### Task statement:
Using the listing below, show all lines that hold the word "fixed".

### Data extract:
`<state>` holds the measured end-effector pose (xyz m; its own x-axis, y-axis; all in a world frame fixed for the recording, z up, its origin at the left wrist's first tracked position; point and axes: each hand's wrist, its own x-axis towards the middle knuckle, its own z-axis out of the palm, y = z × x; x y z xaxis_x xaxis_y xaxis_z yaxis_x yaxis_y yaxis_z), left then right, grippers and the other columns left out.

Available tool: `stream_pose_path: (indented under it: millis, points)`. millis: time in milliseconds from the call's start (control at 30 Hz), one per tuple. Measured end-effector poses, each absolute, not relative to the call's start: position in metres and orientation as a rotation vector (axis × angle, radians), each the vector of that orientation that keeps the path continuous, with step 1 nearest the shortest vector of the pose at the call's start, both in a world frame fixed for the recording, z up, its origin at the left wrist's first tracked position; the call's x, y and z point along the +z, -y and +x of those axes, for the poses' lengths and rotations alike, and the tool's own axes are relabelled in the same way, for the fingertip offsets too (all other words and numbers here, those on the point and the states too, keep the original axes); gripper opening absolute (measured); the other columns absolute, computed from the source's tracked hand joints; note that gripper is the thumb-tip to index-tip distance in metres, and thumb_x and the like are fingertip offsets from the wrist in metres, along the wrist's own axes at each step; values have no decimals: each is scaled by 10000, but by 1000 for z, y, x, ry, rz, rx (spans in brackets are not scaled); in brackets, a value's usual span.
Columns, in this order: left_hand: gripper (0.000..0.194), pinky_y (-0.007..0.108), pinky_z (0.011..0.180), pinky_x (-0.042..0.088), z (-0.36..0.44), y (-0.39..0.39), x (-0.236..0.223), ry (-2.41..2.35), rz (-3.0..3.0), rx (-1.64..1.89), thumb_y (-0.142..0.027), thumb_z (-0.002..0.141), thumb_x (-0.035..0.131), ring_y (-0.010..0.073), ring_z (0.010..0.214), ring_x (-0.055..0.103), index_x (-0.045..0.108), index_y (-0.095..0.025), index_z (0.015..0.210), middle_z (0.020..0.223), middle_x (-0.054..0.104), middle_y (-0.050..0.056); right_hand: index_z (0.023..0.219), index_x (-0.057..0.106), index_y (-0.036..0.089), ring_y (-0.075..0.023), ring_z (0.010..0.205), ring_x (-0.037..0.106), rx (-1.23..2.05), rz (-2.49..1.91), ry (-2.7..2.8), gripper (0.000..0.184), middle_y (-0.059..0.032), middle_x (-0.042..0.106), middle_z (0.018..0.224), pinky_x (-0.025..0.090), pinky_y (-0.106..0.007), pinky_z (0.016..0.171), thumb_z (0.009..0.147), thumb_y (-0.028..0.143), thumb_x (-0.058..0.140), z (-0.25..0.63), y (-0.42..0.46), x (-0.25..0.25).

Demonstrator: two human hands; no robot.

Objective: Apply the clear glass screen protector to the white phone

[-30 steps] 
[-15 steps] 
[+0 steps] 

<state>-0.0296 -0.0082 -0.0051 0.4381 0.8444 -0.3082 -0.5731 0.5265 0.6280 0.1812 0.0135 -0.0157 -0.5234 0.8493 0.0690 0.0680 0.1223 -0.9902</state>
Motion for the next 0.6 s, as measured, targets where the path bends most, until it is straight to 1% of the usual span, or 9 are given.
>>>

### Solution for this problem:
`<state>` holds the measured end-effector pose (xyz m; its own x-axis, y-axis; all in a world frame fixed for the recording, z up, its origin at the left wrist's first tracked position; point and axes: each hand's wrist, its own x-axis towards the middle knuckle, its own z-axis out of the palm, y = z × x; x y z xaxis_x xaxis_y xaxis_z yaxis_x yaxis_y yaxis_z), left then right, grippers and the other columns left out.
Available tool: `stream_pose_path: (indented under it: millis, points)`. millis: time in milliseconds from the call's start (control at 30 Hz), one per tuple. Measured end-effector poses, each absolute, not relative to the call's start: position in metres and orientation as a rotation vector (axis × angle, radians), each the vector of that orientation that keeps the path continuous, with step 1 nearest the shortest vector of the pose at the call's start, both in a world frame fixed for the recording, z up, its origin at the left wrist's first tracked position; the call's x, y and z point along the +z, -y and +x of those axes, for the poses' lengths and rotations alike, and the tool's own axes are relabelled in the same way, for the fingertip offsets too (all other words and numbers here, those on the point and the states too, keep the original axes); gripper opening absolute (measured); the other columns absolute, computed from the source's tracked hand joints; note that gripper is the thumb-tip to index-tip distance in metres, and thumb_x and the like are fingertip offsets from the wrist in metres, along the wrist's own axes at each step; values have no decimals: each is scaled by 10000, but by 1000 for z, y, x, ry, rz, rx (spans in brackets are not scaled); in brackets, a value's usual span.

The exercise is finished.